Entrega á Domicilio

O homem que o contratou pelo telefone, fora bem claro;

- pegue o pacote durante a noite, á frente do edifício Martinelli. Entregue no endereço que esta na caixa, e vá embora.

O dinheiro da entrega, já havia sido adiantado. Poderia ter pegado e deixado para lá o pacote, mas não seria o certo a fazer. Eram quase seis horas da tarde, deveria ir para casa, colocar os pés suados sobre o sofá, ouvir a mulher ralhar com ele por isso, jantar uma comida insossa e dormir um pouco mais tarde do que de costume. Mas teria de fazer a sua última entrega. Uma caixa grande e esquisita, com um embrulho de papel um pouco engraçado, com um enorme laço de fitas vermelhas no topo. O endereço ficava um pouco longe, em uma área isolada e afastada do grande centro. Uma grande casa, de muros altos, similar a uma fortificação, com cercas elétricas e cães que ladravam no portão sem parar. Apertou a campainha e uma voz metálica o atendeu;

- O que quer?

- Uma entrega, devo deixar aqui mesmo... – antes de terminar a sua fala, a voz o interrompeu, deixando-o sozinho.

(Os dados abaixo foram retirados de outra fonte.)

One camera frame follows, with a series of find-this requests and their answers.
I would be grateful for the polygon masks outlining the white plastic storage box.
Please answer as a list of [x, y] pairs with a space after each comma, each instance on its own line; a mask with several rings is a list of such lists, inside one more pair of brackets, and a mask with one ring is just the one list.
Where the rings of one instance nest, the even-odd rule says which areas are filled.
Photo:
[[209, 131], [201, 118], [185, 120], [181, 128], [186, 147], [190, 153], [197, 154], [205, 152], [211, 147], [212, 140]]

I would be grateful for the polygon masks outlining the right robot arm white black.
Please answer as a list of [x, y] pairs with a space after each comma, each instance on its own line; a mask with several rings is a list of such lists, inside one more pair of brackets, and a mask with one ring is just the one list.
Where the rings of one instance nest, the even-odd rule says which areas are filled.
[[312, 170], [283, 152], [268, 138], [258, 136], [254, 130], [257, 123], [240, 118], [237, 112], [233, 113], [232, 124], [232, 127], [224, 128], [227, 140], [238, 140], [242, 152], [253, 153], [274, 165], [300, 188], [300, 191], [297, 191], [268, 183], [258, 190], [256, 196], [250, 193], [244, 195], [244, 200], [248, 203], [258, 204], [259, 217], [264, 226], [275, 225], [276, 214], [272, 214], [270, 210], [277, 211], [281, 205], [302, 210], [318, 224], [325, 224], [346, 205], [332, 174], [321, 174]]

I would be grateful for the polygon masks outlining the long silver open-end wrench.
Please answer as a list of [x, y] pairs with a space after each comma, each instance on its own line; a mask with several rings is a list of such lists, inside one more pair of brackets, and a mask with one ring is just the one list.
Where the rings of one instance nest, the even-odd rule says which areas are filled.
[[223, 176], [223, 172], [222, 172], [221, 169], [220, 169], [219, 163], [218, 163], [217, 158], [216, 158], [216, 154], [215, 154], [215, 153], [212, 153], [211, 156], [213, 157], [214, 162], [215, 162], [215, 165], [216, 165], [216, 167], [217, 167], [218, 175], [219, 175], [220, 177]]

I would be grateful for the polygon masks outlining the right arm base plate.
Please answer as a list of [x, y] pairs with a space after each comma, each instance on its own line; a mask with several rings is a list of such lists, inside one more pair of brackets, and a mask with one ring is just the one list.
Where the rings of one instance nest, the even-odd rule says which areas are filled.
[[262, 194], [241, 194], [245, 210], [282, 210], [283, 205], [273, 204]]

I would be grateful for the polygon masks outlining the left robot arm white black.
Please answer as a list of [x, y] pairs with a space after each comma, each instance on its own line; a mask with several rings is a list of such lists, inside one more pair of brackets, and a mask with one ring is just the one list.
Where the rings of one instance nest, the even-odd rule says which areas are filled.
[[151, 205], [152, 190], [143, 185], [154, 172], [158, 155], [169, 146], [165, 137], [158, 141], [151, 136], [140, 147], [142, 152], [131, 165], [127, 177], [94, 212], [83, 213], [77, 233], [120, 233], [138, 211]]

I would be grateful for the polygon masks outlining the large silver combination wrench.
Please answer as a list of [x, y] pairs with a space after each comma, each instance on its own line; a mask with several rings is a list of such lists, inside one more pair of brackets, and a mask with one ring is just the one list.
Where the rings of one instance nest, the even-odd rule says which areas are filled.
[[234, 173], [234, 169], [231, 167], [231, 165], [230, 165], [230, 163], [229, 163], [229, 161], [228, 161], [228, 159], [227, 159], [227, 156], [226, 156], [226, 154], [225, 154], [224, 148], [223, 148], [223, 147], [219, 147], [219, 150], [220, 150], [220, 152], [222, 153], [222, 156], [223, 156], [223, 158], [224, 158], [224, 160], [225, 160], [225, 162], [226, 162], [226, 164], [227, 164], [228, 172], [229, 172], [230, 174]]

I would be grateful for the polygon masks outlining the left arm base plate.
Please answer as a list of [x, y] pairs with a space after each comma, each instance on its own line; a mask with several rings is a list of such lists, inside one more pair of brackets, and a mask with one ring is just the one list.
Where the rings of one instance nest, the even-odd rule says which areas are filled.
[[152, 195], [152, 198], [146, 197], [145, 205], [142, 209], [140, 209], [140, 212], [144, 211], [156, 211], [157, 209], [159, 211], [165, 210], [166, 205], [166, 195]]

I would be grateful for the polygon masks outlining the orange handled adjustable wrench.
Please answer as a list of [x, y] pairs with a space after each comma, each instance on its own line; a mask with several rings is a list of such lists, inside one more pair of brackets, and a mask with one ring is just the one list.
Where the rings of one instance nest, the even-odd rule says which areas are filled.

Imediatamente o portão abriu, e um homem vestido de terno e gravata bem alinhado, o atendeu, com uma expressão estranhamente pálida em uma cara ossuda, os lábios finos e inexpressivos mantinham-se sérios, como haveriam de ser um segurança em uma casa como aquela. Pegou o pacote sem cerimônias. O entregador desconcertado arriscou uma pergunta, para garantir uma gorjeta ao final de um dia duro de trabalho.

- Devo esperar, senhor? Uma gorjeta talvez – soltou um sorriso amarelado.

O segurança inexpressivo, o olhou com desdém, fazendo-o sentir como um verme pronto a ser esmagado pelas botas de alguém.

- Deve... Espere pela sua gorjeta. – e partiu fechando a porta de ferro a frente do entregador.

Foram alguns minutos de espera, até que o portão se abriu novamente e a mesma face inexpressiva o atendeu.

- Minha senhora, que vê-lo... Siga-me.

Achou estranho, alguém usar a expressão tão antiquada de Minha Senhora. Deveria ser alguém importante, ricamente importante. Seguiu por corredores sinuosos, e escadarias sem fim, encontrando um salão, que imaginou que ficava abaixo daquela suntuosa construção. A sua frente uma mulher belíssima, segurava a caixa nas mãos delicadas. Por alguns minutos o ar lhe escapou dos pulmões, embasbacado com a visão da deusa rubra a sua frente, que usava um vestido vermelho de cetim, fitas que trespassavam os seios e caiam leves até os pés, deixando boa parte do volume de suas coxas a mostra, assim como todo o resto do seu corpo voluptuoso, que era beijado pelo cetim vermelho. Era uma rainha vermelha de cabelos cor de fogo, de boca tão vermelha e carnuda quanto uma maça madura. Mas os olhos, aqueles olhos negros que o fitavam com desprezo, não eram humanos. E todo o encanto, transformou-se em terror. A voz dela, uma flauta doce e maliciosa, chegou até os seus ouvidos;

- Quem lhe ordenou que trouxesse este presente, homem? – sua mão entrou e agarrou o conteúdo oculto da caixa, trazendo a tona uma cabeça podre e deformada. Sentiu o vomito subir na garganta.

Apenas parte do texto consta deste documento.